Opinion: La primer pregunta que me hago es ¿a quien se le ocurre que el trabajo registrado subirá si facilitamos el trabajo en negro eliminando las sanciones?
El ambicioso plan de blanqueo de personal, incluido en la Ley Bases y Puntos de Partida para la Libertad de los Argentinos, concluyó con un resultado muy por debajo de las expectativas del Gobierno, dejando en evidencia la complejidad de la informalidad laboral en el país. A pesar de los importantes beneficios y condonaciones fiscales ofrecidas, el régimen de regularización logró formalizar a un número mínimo de trabajadores, lo que ha generado un amplio debate sobre la efectividad de las políticas laborales impulsadas por la actual gestión.
Según datos oficiales de la ex AFIP (ahora ARCA) y análisis de diversas consultoras, en los tres meses de vigencia del plan, solo 1.950 empleadores se adhirieron, lo que permitió la regularización de 16.703 trabajadores. Esta cifra representa apenas el 0,3% de los 5.4 millones de trabajadores informales que, según estimaciones del INDEC, existen en Argentina. El impacto es considerado «inexistente» por especialistas como el economista Luis Campos y otras fuentes periodísticas, que señalan que los resultados son mínimos si se los compara con la magnitud del problema.

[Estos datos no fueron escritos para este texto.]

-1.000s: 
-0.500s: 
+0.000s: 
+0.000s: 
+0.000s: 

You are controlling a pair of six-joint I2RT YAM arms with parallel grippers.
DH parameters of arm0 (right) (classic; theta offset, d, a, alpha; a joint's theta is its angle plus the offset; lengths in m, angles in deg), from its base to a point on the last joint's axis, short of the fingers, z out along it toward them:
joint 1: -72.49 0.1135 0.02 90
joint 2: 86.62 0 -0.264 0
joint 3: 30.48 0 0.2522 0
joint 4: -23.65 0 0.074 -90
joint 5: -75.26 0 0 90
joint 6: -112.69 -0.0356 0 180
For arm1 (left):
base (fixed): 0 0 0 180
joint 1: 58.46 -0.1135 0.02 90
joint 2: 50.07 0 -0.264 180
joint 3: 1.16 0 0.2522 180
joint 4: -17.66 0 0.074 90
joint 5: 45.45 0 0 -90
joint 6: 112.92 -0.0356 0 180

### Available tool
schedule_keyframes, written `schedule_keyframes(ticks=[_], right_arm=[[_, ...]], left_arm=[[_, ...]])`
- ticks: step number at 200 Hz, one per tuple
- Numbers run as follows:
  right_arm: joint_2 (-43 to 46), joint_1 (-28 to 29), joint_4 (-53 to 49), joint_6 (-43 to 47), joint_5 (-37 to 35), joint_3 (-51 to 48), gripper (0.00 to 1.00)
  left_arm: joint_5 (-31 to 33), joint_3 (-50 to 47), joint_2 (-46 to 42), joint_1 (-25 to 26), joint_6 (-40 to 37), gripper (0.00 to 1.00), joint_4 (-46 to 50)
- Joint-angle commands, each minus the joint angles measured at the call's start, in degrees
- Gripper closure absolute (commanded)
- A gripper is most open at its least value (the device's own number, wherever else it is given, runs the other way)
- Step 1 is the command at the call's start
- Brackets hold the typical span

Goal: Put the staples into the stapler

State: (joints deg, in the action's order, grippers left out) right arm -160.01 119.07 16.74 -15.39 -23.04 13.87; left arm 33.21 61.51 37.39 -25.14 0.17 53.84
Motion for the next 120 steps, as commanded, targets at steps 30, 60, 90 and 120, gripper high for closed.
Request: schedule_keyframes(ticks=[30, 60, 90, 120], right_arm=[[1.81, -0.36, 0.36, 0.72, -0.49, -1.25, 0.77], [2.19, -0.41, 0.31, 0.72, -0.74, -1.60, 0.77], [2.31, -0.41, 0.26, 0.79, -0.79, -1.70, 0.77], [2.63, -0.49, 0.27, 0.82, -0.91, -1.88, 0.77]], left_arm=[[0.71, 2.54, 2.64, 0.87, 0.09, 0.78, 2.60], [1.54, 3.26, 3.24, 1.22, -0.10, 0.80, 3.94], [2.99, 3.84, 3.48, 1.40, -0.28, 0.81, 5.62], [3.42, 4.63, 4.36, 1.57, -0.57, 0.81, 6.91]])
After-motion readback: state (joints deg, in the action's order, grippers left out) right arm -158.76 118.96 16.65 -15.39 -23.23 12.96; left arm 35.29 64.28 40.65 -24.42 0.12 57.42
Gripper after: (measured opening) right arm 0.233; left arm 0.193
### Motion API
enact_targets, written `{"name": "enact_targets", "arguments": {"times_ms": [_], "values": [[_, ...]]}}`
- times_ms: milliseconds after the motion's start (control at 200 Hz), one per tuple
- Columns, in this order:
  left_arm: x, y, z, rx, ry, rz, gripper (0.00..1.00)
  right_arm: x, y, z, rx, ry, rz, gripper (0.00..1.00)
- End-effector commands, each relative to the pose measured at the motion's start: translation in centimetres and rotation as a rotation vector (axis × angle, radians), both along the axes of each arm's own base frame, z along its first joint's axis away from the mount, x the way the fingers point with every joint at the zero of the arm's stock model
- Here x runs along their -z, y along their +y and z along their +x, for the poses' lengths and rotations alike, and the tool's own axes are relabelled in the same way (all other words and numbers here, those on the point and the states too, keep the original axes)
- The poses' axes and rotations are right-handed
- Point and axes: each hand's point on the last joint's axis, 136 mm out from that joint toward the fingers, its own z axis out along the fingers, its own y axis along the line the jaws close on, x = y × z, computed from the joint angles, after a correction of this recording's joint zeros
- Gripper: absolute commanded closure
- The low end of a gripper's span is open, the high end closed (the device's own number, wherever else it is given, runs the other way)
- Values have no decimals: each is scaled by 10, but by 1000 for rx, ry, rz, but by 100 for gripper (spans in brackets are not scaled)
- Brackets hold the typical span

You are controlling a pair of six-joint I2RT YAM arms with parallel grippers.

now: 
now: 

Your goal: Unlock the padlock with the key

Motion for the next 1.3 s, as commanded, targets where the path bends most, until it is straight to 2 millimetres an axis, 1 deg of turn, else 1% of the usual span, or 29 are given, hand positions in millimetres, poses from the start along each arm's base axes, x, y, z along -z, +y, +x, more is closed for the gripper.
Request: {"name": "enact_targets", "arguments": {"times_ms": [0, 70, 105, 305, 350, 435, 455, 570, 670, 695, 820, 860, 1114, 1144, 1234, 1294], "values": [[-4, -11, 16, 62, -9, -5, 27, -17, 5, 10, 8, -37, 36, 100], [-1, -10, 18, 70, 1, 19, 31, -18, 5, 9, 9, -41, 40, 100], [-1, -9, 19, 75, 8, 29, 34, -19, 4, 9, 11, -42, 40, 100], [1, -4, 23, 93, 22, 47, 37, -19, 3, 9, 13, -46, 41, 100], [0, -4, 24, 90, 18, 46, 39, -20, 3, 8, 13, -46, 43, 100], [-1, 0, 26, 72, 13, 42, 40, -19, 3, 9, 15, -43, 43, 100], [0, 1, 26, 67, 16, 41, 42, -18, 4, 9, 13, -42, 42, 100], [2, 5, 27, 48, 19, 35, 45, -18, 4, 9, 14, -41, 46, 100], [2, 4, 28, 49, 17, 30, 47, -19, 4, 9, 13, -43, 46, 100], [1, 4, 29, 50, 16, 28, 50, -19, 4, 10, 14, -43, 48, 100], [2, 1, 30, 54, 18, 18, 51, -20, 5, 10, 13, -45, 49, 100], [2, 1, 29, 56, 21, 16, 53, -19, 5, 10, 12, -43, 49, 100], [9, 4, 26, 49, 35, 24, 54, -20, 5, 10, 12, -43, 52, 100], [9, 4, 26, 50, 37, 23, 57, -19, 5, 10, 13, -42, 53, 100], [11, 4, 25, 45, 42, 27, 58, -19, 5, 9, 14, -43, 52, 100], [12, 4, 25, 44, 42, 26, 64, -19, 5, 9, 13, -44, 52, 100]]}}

El fracaso no solo se refleja en los números de trabajadores regularizados, sino también en la recaudación fiscal, que apenas superó los $2.000 millones, una cifra insignificante en el marco de la economía nacional.
Las Claves de un Resultado Decepcionante
Expertos y analistas coinciden en que el fracaso del blanqueo se debe a una combinación de factores que evidencian una desconexión entre el diseño de la política y las realidades del mercado laboral:
● Eliminación de Penalidades: La Ley Bases eliminó las multas y penalidades por la falta de registración de trabajadores. Si bien se crearon incentivos para formalizar el empleo, la ausencia de una amenaza tangible por no hacerlo desmotivó a muchos empleadores a adherirse al plan. En el pasado, los planes de blanqueo que combinaban condonaciones con la posibilidad de inspecciones y sanciones futuras solían tener un mayor éxito.
● Falta de Enfoque Sectorial: El plan no diferenció entre las necesidades de los distintos sectores productivos. Como señaló Luis Campos, las problemáticas de un pequeño comercio minorista son muy diferentes a las de un taller que provee a grandes empresas. La falta de un enfoque adaptado a las particularidades de cada actividad económica limitó significativamente su alcance. Por ejemplo, los datos muestran que los sectores de alojamiento, gastronomía y servicios profesionales fueron los que más adhirieron, mientras que el impacto en otros rubros fue menor.
● Incertidumbre y Falta de Perspectiva: La falta de claridad sobre la dirección de la reforma laboral en su totalidad generó dudas entre los empresarios. Muchos se preguntaron «¿y después qué?». El blanqueo ofrecía un «perdón» por el pasado, pero no brindaba una solución de fondo a la «cepo laboral» que los empleadores argumentan que existe, ni garantizaba un futuro de seguridad jurídica.
Contexto y Consecuencias
Este resultado se da en un contexto de estancamiento del empleo asalariado privado, que apenas creció un 2,9% en más de una década. A su vez, el Centro CEPA ha destacado en sus informes que la vigencia de la Ley Bases en su primer año se ha caracterizado por una desarticulación de organismos estatales, una caída del empleo registrado y un retroceso en la recaudación fiscal, lo que enmarca el pobre resultado del blanqueo dentro de una tendencia más amplia. En conclusión, el blanqueo de personal, lejos de ser la solución para la informalidad laboral, se ha convertido en un reflejo del desconocimiento de las dinámicas del mercado de trabajo. A pesar de haber ofrecido condonaciones de hasta el 90% para micro y pequeñas empresas y planes de pago para el resto de la deuda, el plan no logró despertar el interés suficiente para generar un cambio significativo. La quita de derechos laborales y la falta de un enfoque integral han contribuido a que esta herramienta, que buscaba ser la bandera de una nueva era laboral, haya fracasado rotundamente.